Pour le référent d’Anticor 83, la situation est claire: “L’implication de certains intervenants pourrait créer des situations de conflits d’intérêts, prises illégales d’intérêts et de trafic d’influence. Ces faits relèveraient des dispositions des articles 432-12 et 433-2 du Code pénal.”
À savoir le fait, par une personne dépositaire de l’autorité publique ou chargée d’une mission de service public ou par une personne investie d’un mandat électif public, de prendre, recevoir ou conserver, directement ou indirectement, un intérêt.
Des faits punis par la loi de cinq ans d’emprisonnement et d’une amende de minimum 500.000 euros.
“Nous avons fait un signalement au procureur de la République de Draguignan”, prévient Jean Galli. “Nous allons déposer plainte dans les prochains jours”, conclut Me Lavignac.
Contacté, Richard Strambio, président de DPVa et maire de Draguignan, a réagi au rapport émis par l’association et balaie les accusations le visant (voir ci-contre).
Malgré nos sollicitations, Frédéric Rannou n’a pas souhaité répondre à nos questions. “Je n’ai connaissance d’aucune information à ce sujet”, a-t-il indiqué refusant toute rencontre à ce sujet. “J’ai quitté DPVa le 20 septembre 2020 et n’ai jamais été en charge de ce dossier.”
Visé par le rapport d’Anticor 83, Richard Strambio, maire de Draguignan et président de Dracénie Provence Verdon agglomération s’estime dans son bon droit. “Je n’étais pas au courant des activités de M. Rannou.
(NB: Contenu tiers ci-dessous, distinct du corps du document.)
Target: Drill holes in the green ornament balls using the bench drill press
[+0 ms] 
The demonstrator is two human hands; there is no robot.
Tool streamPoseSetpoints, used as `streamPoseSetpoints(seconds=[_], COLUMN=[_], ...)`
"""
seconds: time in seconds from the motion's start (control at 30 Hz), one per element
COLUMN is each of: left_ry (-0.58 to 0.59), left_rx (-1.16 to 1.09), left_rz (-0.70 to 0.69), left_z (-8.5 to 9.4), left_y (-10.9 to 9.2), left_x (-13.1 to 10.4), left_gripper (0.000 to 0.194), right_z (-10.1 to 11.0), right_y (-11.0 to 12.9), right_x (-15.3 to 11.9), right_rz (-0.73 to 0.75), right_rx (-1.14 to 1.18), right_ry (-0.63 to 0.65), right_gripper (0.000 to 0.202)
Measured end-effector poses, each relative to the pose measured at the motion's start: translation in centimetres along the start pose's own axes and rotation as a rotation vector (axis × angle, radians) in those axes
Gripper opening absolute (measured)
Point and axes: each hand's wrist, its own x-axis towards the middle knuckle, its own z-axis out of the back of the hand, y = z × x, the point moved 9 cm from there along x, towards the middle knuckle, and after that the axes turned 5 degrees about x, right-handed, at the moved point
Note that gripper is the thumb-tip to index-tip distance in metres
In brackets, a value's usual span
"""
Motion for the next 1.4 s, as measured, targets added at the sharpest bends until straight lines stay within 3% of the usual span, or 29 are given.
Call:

Quand un agent demande une disponibilité, je n’ai pas la curiosité de demander ce qu’il fait par la suite”, a-t-il réagi. “Quand j’en ai pris connaissance, j’ai alerté le service juridique de l’agglomération et je me suis immédiatement rapproché du procureur de la République de Draguignan.”
À propos du courrier envoyé au ministre de la Justice en décembre 2021, Richard Strambio campe sur ses positions. “Mon courrier a pour objectif de défendre les intérêts du territoire et de préserver sa porte d’entrée”, explique-t-il.
“Ce terrain choisi par l’Apij pose problème tant par son emplacement que par la présence de terres agricoles de qualité.”
Sans oublier de rappeler qu’il s’est toujours battu avec Liliane Boyer, la maire du Muy, pour que la prison ne se fasse pas à cet endroit.
“Nous avons multiplié les rencontres à la préfecture et proposé de nombreux endroits de substitution. En vain”, déplore Richard Strambio.
Et de conclure à propos de Frédéric Rannou. “Je ne sais pas quelles sont les intentions de ce personnage, mais cela jette le discrédit sur l’administration et sur les élus. Une chose inacceptable”, estime-t-il. “Que quelqu’un spécule sur le développement économique et agricole d’un territoire ne me convient pas éthiquement.”
Richard Strambio laisse désormais le soin à la justice de faire la lumière à ce sujet, et a d’ores et déjà pris attache avec un avocat.